Through the description of the foregoing embodiments, those skilled in the art will understand that, for convenience and simplicity of description, only the division of the functional modules is used for illustration, and in practical applications, the above function distribution may be completed by different functional modules as needed, that is, the internal structure of the device may be divided into different functional modules, so as to complete all or part of the functions described above. In addition, the data processing method embodiment provided by the above embodiment belongs to the same concept, and the specific implementation process thereof is described in the method embodiment, which is not described herein again.
In the several embodiments provided in the present application, it should be understood that the disclosed apparatus and method may be implemented in other manners. For example, the above-described device embodiments are merely illustrative, and for example, the division of the modules or units is only one logical functional division, and there may be other divisions when actually implemented, for example, a plurality of units or components may be combined or may be integrated into another device, or some features may be omitted, or not executed. In addition, the shown or discussed mutual coupling or direct coupling or communication connection may be an indirect coupling or communication connection through some interfaces, devices or units, and may be in an electrical, mechanical or other form.
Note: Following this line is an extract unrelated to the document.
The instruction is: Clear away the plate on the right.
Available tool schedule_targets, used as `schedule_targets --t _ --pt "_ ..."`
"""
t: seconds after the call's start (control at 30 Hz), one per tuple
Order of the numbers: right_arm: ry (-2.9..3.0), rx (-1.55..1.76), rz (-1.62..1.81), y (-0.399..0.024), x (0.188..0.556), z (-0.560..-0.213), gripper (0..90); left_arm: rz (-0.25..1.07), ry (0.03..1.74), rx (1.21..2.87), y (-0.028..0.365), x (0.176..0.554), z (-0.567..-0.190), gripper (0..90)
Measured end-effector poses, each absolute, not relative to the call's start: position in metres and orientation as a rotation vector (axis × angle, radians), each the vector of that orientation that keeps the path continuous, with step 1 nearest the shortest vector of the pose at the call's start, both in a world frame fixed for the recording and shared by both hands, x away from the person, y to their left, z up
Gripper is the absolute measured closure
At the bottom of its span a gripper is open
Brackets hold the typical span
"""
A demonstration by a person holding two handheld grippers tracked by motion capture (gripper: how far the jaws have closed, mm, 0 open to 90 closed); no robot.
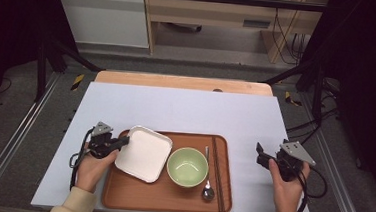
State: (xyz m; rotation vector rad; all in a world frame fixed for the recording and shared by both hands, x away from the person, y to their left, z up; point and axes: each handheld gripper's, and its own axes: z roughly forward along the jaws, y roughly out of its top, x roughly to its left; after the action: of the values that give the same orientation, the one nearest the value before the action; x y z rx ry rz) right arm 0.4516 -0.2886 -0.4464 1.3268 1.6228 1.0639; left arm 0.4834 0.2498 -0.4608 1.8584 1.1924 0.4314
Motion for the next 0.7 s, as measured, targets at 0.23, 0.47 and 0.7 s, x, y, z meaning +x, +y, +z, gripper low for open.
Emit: schedule_targets --t 0.23,0.47,0.7 --pt "1.623 1.336 1.063 -0.289 0.453 -0.447 8.2 0.424 1.197 1.865 0.252 0.481 -0.463 86.7" --pt "1.629 1.351 1.063 -0.288 0.454 -0.448 7.7 0.415 1.203 1.869 0.251 0.481 -0.467 86.5" --pt "1.635 1.363 1.064 -0.288 0.454 -0.448 7.5 0.403 1.209 1.878 0.250 0.482 -0.472 86.1"
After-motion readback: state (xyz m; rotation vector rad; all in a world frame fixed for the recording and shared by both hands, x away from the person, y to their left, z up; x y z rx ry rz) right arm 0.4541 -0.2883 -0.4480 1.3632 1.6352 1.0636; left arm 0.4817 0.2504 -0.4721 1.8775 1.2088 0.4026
The units described as separate parts may or may not be physically separate, and parts displayed as units may be one physical unit or a plurality of physical units, that is, may be located in one place, or may be distributed in a plurality of different places. Some or all of the units can be selected according to actual needs to achieve the purpose of the solution of the embodiment.
In addition, functional units in the embodiments of the present application may be integrated into one processing unit, or each unit may exist alone physically, or two or more units are integrated into one unit. The integrated unit can be realized in a form of hardware, and can also be realized in a form of a software functional unit.
The integrated unit, if implemented in the form of a software functional unit and sold or used as a stand-alone product, may be stored in a readable storage medium. Based on such understanding, the technical solutions of the embodiments of the present application, or portions of the technical solutions that substantially contribute to the prior art, or all or portions of the technical solutions may be embodied in the form of a software product, where the software product is stored in a storage medium and includes several instructions to enable a device (which may be a single chip, a chip, or the like) or a processor (processor) to execute all or part of the steps of the methods described in the embodiments of the present application. And the aforementioned storage medium includes: various media capable of storing program codes, such as a U disk, a removable hard disk, a ROM, a RAM, a magnetic disk, or an optical disk.
In the description of this application, "/" means "or" unless otherwise stated, for example, A/B may mean A or B. "and/or" herein is merely an association describing an associated object, and means that there may be three relationships, e.g., a and/or B, which may mean: a exists alone, A and B exist simultaneously, and B exists alone. Further, "at least one" means one or more, "a plurality" means two or more. The terms "first", "second", and the like do not necessarily limit the number and execution order, and the terms "first", "second", and the like do not necessarily limit the difference.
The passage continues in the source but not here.